- Born: December 15, 1886 Roberts Settlement, Hamilton County, Indiana, United States
- Died: January 15, 1950 (aged 63) Chicago, Illinois, United States
- Education: Chicago College of Medicine and Surgery, Valparaiso University, University of Chicago Medical School
- Occupations: Surgeon, gynecologist, physician, civil rights leader
- Spouse: Lucille E. Williams (m. 1907–1950; his death)
- Children: 2

= Carl Glennis Roberts =

American surgeon, civil rights activist (1886–1950)

Carl Glennis Roberts Sr., MD (1886–1950) was an American surgeon, gynecologist, and civil right leader, active in Chicago. He was one of the first African Americans to be elected to the American College of Surgeons; he was also a former president of the National Medical Association.

== Early life and family ==
Carl Glennis Roberts was born on December 15, 1886, in Roberts Settlement in Hamilton County, Indiana. His father Carl Glennis Roberts Sr. (1837–1917) was also born at Roberts Settlement, and his paternal great-grandparents from North Carolina had established Roberts Settlement in 1823. His maternal great-grandfather was Jack Simpson, a chief of the Choctaw tribe.

Roberts graduated from Fairmont High School and Academy, where he attended from 1901 to 1905.

== Education ==
He attended the Chicago College of Medicine and Surgery (now Stritch School of Medicine); and Valparaiso University from 1907 to 1911. Roberts was the first Black (or "colored") graduate from the medical school at Valparaiso University.
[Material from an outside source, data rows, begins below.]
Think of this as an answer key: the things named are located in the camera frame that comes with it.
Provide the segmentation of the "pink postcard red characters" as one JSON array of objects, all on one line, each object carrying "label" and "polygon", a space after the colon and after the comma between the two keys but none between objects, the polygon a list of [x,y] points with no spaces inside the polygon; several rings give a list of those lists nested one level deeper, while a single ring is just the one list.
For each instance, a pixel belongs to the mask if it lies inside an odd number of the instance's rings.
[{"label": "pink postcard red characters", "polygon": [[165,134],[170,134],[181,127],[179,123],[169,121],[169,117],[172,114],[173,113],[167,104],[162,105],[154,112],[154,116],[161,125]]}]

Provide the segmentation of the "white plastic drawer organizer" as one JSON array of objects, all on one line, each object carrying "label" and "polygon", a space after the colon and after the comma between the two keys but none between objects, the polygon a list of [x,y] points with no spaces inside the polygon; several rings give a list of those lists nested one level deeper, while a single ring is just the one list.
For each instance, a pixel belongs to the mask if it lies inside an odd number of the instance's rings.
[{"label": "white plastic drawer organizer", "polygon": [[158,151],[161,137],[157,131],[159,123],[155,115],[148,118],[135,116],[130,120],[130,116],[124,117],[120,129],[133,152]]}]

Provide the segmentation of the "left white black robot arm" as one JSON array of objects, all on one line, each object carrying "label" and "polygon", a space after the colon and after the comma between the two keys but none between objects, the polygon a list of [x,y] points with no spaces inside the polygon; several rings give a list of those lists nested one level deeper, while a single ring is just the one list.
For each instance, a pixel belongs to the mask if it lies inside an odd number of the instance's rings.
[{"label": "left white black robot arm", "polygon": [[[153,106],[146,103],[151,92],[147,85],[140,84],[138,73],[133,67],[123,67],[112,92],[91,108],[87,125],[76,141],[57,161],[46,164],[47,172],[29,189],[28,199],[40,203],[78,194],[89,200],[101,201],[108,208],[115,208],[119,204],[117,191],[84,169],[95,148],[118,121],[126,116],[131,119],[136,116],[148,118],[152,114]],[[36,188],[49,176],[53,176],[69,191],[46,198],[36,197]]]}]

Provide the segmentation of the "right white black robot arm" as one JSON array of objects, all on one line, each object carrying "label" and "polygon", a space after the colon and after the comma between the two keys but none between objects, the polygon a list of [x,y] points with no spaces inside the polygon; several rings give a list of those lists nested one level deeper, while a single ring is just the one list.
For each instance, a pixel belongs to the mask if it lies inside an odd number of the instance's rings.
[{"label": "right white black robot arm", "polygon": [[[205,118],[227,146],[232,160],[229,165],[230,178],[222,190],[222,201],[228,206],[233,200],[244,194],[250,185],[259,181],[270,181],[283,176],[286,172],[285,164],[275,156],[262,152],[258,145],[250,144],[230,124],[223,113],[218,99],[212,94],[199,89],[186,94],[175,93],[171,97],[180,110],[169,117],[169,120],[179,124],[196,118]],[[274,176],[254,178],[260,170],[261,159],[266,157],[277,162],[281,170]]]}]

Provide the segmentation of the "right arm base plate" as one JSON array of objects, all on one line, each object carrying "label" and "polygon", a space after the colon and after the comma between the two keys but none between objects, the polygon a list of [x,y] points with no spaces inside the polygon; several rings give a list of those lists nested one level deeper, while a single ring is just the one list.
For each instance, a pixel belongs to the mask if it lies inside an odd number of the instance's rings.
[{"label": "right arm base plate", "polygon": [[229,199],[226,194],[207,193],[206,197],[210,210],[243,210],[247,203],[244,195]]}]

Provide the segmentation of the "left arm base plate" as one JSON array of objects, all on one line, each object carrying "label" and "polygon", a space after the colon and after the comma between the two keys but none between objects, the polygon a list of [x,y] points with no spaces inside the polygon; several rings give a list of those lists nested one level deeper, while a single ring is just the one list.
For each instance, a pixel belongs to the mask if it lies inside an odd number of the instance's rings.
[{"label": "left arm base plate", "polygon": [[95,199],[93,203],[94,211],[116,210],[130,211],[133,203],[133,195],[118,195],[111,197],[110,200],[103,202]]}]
After graduation, he continued his surgical studies at numerous schools, including at the Illinois Post Graduate School of Therapeutics; the Chicago Laboratory of Surgical Techniques; the Chicago Institute of Surgery; the Illinois Post-Graduate School of Operative Surgery; the University of Chicago Medical School (now Pritzker School of Medicine); and the Cook County Hospital Graduate School, Laboratory of Surgical Pathology.

== Career ==
In 1911, after receiving his medical degree, Roberts started a general medical practice and internship at the German American Hospital. During World War I, Roberts organized the first African American sanitary corps for the American Red Cross, where he served as the commandant from 1918 to 1920.
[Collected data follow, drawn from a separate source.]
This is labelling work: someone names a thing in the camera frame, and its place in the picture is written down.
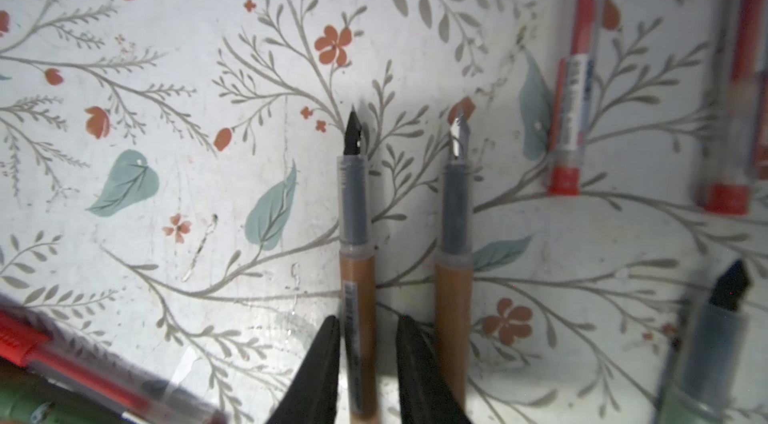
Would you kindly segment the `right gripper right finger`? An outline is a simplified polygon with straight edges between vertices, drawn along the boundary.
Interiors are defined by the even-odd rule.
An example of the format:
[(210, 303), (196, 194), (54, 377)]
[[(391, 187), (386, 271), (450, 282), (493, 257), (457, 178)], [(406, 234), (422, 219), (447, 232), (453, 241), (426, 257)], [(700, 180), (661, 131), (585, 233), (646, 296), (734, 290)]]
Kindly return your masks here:
[(403, 423), (471, 423), (444, 381), (416, 321), (410, 316), (402, 316), (398, 321), (396, 364)]

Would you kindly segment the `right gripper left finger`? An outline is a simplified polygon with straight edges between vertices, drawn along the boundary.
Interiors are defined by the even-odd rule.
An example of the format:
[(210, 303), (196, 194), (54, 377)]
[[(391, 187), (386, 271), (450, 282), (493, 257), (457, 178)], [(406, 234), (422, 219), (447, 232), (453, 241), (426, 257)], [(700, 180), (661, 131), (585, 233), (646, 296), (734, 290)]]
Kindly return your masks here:
[(335, 422), (340, 348), (339, 319), (327, 316), (269, 424)]

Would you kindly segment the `gold marker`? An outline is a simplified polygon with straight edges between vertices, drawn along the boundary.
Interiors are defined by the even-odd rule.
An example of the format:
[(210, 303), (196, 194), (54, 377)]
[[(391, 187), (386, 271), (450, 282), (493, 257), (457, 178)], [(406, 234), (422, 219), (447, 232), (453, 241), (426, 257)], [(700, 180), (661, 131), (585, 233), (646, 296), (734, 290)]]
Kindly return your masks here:
[(349, 114), (337, 161), (339, 263), (350, 421), (377, 423), (375, 255), (367, 200), (362, 124)]

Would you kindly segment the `light green marker pen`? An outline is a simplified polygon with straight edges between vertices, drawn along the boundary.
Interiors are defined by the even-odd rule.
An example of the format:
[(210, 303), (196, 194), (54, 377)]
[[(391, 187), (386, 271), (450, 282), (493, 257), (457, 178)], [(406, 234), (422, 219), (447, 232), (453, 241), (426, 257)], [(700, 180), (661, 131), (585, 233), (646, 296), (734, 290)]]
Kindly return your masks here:
[(749, 316), (741, 306), (751, 285), (747, 266), (738, 259), (697, 307), (663, 392), (658, 423), (725, 421), (749, 327)]
At the request of medical chief George Cleveland Hall, Roberts joined Provident Hospital in 1916 as the chairman of gynecology, and maintained this role until 1923; followed by serving as the chairman of surgery starting in 1935. He worked as a gynecologist at Provident Hospital, from 1916 to 1920; as a gynecologist at the German American Hospital from 1918 to 1922; as a surgeon and attending staff at Chicago General Hospital from 1911 to 1928.

Roberts served in 1925 as the president of the Chicago NAACP. He was the president of the National Medical Association, from 1926 to 1927. Roberts was one of the first African Americans to be certified by the American Board of Surgery. Roberts also lectures at white Protestant churches on "racial relationships".

== Death ==
He experienced coronary thrombosis in 1941, and was said to have never fully recovered. Roberts died of a heart attack on January 15, 1950, in Chicago.

After his death, the National Medical Association held a memorial in his honor at the Hampton Institute (now Hampton University).